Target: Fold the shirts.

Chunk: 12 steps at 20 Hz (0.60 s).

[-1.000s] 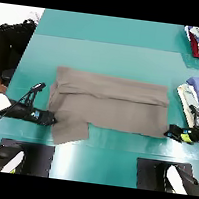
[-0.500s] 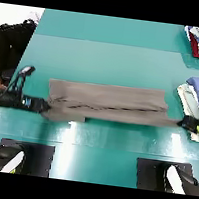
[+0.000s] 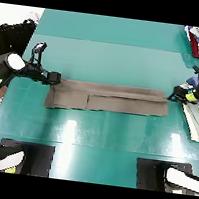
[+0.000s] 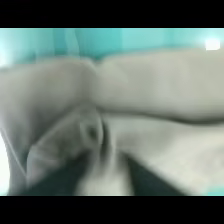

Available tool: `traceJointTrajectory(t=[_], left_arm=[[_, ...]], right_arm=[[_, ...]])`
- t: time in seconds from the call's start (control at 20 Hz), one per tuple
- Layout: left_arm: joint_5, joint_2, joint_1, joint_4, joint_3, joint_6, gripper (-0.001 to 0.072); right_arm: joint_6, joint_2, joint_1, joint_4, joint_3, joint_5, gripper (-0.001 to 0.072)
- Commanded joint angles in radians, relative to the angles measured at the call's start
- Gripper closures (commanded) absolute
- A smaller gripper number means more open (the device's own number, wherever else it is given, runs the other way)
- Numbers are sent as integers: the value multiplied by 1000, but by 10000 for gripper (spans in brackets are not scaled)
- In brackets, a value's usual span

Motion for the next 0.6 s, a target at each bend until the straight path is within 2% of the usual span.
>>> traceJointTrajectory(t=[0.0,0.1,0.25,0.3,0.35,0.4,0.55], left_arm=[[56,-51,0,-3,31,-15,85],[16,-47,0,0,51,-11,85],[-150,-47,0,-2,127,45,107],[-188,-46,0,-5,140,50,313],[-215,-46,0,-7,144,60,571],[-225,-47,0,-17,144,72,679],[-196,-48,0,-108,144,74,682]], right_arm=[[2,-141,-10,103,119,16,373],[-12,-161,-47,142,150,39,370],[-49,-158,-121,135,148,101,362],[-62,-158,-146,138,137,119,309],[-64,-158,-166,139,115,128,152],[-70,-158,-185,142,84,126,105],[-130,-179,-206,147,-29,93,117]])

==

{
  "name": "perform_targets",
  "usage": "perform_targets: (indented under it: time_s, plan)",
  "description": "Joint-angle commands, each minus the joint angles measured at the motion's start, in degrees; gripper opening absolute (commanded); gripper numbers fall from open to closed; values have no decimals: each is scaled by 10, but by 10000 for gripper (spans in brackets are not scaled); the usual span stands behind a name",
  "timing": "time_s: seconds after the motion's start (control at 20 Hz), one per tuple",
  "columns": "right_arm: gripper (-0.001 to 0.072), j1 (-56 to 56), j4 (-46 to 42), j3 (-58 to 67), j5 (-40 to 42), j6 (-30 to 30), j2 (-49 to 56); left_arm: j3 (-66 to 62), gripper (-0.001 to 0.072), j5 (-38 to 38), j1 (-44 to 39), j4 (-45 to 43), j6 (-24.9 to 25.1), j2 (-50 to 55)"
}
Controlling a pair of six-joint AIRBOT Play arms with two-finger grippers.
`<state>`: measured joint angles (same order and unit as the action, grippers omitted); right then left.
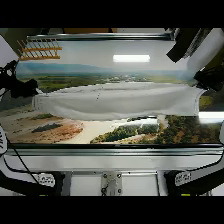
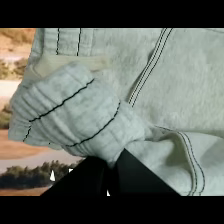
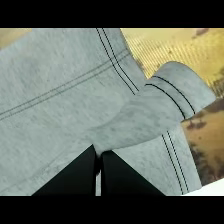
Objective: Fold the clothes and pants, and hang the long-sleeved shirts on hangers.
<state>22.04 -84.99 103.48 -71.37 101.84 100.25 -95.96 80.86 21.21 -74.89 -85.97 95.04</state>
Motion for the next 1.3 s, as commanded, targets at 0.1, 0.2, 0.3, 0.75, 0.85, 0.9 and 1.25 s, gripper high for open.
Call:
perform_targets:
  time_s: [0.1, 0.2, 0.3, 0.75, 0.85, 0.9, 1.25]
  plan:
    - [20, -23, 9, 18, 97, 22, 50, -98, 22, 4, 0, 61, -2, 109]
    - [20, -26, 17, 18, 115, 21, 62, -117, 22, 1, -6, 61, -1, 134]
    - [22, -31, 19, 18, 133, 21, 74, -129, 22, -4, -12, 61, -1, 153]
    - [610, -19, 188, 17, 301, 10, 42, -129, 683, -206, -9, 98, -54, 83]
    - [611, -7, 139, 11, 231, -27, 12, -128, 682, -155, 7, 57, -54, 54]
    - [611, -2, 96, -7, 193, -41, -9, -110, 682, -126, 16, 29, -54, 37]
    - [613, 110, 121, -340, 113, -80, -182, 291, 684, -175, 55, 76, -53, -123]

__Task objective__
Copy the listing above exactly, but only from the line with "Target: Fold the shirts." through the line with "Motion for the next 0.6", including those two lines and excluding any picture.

__Written answer__
Target: Fold the shirts.

Chunk: 12 steps at 20 Hz (0.60 s).

[-1.000s] 
[-0.500s] 
[+0.000s] 
[+0.000s] 

Available tool: `traceJointTrajectory(t=[_], left_arm=[[_, ...]], right_arm=[[_, ...]])`
- t: time in seconds from the call's start (control at 20 Hz), one per tuple
- Layout: left_arm: joint_5, joint_2, joint_1, joint_4, joint_3, joint_6, gripper (-0.001 to 0.072); right_arm: joint_6, joint_2, joint_1, joint_4, joint_3, joint_5, gripper (-0.001 to 0.072)
- Commanded joint angles in radians, relative to the angles measured at the call's start
- Gripper closures (commanded) absolute
- A smaller gripper number means more open (the device's own number, wherever else it is given, runs the other way)
- Numbers are sent as integers: the value multiplied by 1000, but by 10000 for gripper (spans in brackets are not scaled)
- In brackets, a value's usual span

Motion for the next 0.6 s, a target at each bend until the straight path is within 2% of the usual span.

This finishes the output for the exercise.